=== What the exercise asks ===
Without the pictures, write the listing out again exactly as it appears.

=== Supplied information ===
------
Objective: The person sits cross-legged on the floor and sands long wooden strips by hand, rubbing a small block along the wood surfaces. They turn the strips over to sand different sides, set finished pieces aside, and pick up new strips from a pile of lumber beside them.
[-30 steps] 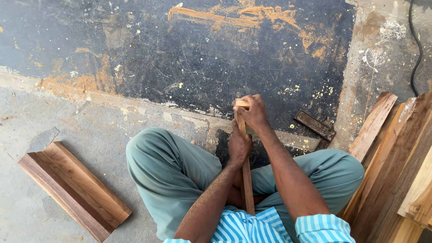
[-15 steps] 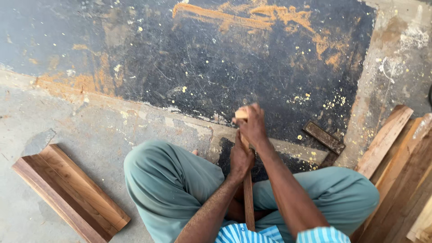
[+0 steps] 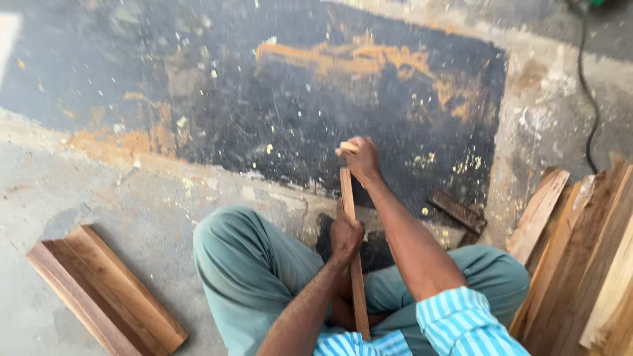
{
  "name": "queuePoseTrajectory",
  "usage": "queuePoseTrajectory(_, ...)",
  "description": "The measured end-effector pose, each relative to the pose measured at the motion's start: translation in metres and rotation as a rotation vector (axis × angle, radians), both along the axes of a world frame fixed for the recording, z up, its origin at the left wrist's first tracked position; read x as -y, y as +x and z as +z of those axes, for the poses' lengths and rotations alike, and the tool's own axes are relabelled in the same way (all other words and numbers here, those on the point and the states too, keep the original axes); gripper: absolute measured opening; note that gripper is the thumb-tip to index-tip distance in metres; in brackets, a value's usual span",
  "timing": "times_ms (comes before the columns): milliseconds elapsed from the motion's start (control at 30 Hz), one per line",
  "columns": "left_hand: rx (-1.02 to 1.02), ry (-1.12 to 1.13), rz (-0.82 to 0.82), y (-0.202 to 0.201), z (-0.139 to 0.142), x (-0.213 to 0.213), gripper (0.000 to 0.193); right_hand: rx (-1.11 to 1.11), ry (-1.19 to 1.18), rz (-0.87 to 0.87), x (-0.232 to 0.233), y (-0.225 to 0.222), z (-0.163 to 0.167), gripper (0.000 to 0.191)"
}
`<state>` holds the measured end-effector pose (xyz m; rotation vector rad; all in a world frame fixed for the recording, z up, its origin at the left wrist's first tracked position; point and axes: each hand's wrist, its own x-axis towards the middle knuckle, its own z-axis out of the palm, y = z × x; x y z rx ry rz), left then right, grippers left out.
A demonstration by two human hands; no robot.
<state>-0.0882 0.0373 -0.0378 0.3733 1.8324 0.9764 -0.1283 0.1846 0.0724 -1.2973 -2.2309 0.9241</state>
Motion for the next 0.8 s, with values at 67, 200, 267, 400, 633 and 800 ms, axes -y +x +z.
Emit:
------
=== Solution to the problem ===
Objective: The person sits cross-legged on the floor and sands long wooden strips by hand, rubbing a small block along the wood surfaces. They turn the strips over to sand different sides, set finished pieces aside, and pick up new strips from a pile of lumber beside them.
[-30 steps] 
[-15 steps] 
[+0 steps] 
{
  "name": "queuePoseTrajectory",
  "usage": "queuePoseTrajectory(_, ...)",
  "description": "The measured end-effector pose, each relative to the pose measured at the motion's start: translation in metres and rotation as a rotation vector (axis × angle, radians), both along the axes of a world frame fixed for the recording, z up, its origin at the left wrist's first tracked position; read x as -y, y as +x and z as +z of those axes, for the poses' lengths and rotations alike, and the tool's own axes are relabelled in the same way (all other words and numbers here, those on the point and the states too, keep the original axes); gripper: absolute measured opening; note that gripper is the thumb-tip to index-tip distance in metres; in brackets, a value's usual span",
  "timing": "times_ms (comes before the columns): milliseconds elapsed from the motion's start (control at 30 Hz), one per line",
  "columns": "left_hand: rx (-1.02 to 1.02), ry (-1.12 to 1.13), rz (-0.82 to 0.82), y (-0.202 to 0.201), z (-0.139 to 0.142), x (-0.213 to 0.213), gripper (0.000 to 0.193); right_hand: rx (-1.11 to 1.11), ry (-1.19 to 1.18), rz (-0.87 to 0.87), x (-0.232 to 0.233), y (-0.225 to 0.222), z (-0.163 to 0.167), gripper (0.000 to 0.191)"
}
`<state>` holds the measured end-effector pose (xyz m; rotation vector rad; all in a world frame fixed for the recording, z up, its origin at the left wrist's first tracked position; point and axes: each hand's wrist, its own x-axis towards the middle knuckle, its own z-axis out of the palm, y = z × x; x y z rx ry rz), left then right, grippers left out.
A demonstration by two human hands; no robot.
<state>-0.0882 0.0373 -0.0378 0.3733 1.8324 0.9764 -0.1283 0.1846 0.0724 -1.2973 -2.2309 0.9241</state>
Motion for the next 0.8 s, with values at 67, 200, 267, 400, 633 and 800 ms, axes -y +x +z.
Emit:

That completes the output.